### [TASK STATEMENT]
Lines outside the range are not wanted. Give again exactly the lines between the line holding "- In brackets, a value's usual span" and the line holding "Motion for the", inclusive, from the listing below.
"""
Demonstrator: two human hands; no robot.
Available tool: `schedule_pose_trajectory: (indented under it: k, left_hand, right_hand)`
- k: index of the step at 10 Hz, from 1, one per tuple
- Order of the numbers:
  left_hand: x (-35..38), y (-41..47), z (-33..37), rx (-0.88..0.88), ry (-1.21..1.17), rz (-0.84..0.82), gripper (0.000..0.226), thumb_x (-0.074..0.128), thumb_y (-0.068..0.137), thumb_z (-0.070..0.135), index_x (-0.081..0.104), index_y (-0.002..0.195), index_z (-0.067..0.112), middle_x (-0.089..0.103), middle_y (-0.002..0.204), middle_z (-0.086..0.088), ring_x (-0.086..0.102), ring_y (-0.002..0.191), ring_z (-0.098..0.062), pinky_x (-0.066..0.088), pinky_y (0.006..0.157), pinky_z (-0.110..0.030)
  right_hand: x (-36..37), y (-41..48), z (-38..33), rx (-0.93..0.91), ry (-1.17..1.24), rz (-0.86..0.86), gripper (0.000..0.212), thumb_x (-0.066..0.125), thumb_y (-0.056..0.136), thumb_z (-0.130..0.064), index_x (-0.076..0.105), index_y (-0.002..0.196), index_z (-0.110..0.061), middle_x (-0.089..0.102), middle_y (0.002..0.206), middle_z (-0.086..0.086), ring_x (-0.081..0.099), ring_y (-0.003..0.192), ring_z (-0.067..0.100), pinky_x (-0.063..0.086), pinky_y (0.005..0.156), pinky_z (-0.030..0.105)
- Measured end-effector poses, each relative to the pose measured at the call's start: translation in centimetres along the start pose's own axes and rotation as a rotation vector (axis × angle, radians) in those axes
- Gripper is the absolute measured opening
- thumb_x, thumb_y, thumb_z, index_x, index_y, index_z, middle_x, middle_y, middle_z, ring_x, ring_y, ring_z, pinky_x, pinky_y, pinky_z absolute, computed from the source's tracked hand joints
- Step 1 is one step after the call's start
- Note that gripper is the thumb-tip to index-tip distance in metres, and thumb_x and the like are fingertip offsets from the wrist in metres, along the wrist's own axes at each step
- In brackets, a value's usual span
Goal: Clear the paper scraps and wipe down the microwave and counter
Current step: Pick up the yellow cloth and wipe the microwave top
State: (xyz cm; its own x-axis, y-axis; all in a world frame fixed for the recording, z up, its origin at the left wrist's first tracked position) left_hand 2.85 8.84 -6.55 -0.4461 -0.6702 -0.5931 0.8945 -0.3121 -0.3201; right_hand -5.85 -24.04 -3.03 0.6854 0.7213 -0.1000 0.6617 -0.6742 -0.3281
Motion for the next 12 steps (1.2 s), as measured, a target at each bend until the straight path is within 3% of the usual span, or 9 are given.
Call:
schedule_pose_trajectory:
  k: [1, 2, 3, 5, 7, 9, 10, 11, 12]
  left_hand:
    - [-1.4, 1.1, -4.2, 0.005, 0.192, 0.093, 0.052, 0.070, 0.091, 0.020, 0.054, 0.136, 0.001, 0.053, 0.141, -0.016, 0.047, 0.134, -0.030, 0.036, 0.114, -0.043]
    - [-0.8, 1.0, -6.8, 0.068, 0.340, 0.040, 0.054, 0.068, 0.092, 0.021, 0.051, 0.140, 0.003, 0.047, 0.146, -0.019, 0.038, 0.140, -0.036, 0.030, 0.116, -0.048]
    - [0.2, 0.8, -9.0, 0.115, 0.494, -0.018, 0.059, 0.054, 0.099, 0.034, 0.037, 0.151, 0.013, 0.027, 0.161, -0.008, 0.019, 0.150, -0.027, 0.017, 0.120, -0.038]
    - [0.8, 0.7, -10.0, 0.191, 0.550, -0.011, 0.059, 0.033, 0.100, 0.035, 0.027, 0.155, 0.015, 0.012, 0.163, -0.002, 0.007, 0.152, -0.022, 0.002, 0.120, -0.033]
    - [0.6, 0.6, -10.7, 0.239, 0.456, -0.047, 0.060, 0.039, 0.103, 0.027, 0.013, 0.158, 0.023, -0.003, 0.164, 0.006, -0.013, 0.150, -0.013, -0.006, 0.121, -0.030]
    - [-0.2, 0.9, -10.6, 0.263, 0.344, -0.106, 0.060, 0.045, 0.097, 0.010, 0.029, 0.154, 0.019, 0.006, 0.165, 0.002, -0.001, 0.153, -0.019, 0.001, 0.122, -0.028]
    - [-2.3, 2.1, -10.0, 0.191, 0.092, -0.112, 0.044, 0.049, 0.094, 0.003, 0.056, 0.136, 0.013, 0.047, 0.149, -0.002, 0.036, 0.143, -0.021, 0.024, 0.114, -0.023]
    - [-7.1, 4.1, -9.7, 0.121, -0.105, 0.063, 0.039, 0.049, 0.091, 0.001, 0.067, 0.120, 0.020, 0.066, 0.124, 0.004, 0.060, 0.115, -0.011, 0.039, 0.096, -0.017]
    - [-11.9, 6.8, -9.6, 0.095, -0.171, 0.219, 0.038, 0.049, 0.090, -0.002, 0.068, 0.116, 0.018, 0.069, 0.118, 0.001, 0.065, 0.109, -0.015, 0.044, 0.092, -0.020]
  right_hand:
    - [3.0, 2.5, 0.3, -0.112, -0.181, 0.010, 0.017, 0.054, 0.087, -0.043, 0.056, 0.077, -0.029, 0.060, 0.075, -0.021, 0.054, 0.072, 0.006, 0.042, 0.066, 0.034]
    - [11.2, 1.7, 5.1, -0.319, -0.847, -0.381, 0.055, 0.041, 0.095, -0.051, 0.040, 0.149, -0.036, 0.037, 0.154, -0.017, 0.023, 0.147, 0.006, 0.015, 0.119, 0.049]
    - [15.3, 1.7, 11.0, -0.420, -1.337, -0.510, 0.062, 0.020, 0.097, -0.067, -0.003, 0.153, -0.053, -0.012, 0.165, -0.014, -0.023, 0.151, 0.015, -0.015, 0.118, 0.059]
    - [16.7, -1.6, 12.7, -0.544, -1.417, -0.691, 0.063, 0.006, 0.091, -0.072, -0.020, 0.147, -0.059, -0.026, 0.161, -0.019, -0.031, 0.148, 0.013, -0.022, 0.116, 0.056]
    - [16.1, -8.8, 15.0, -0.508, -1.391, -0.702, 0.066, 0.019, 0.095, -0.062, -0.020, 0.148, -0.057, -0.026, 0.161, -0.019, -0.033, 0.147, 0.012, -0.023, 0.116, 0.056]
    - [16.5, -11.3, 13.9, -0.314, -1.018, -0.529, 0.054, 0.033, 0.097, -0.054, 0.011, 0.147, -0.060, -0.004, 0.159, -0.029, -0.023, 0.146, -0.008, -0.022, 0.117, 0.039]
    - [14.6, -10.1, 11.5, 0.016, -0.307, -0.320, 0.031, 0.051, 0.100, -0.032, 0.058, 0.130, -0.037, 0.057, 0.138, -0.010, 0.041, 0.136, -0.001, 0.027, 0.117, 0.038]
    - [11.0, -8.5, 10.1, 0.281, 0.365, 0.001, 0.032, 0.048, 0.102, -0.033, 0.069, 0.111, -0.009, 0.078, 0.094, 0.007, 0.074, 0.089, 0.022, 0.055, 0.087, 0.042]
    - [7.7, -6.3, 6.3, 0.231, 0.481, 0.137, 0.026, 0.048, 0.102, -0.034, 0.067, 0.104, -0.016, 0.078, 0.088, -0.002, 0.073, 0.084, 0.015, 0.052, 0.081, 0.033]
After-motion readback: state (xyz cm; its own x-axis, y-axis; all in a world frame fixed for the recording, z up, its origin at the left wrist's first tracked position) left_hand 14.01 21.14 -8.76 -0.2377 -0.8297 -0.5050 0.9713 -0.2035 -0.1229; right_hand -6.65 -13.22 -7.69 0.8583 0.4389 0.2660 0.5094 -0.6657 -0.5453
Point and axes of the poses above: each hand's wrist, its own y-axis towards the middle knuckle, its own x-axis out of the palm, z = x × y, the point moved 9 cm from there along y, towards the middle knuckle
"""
### [RESULT FOR THIS EXERCISE]
- In brackets, a value's usual span
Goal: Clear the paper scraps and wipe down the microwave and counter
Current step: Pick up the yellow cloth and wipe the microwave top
State: (xyz cm; its own x-axis, y-axis; all in a world frame fixed for the recording, z up, its origin at the left wrist's first tracked position) left_hand 2.85 8.84 -6.55 -0.4461 -0.6702 -0.5931 0.8945 -0.3121 -0.3201; right_hand -5.85 -24.04 -3.03 0.6854 0.7213 -0.1000 0.6617 -0.6742 -0.3281
Motion for the next 12 steps (1.2 s), as measured, a target at each bend until the straight path is within 3% of the usual span, or 9 are given.

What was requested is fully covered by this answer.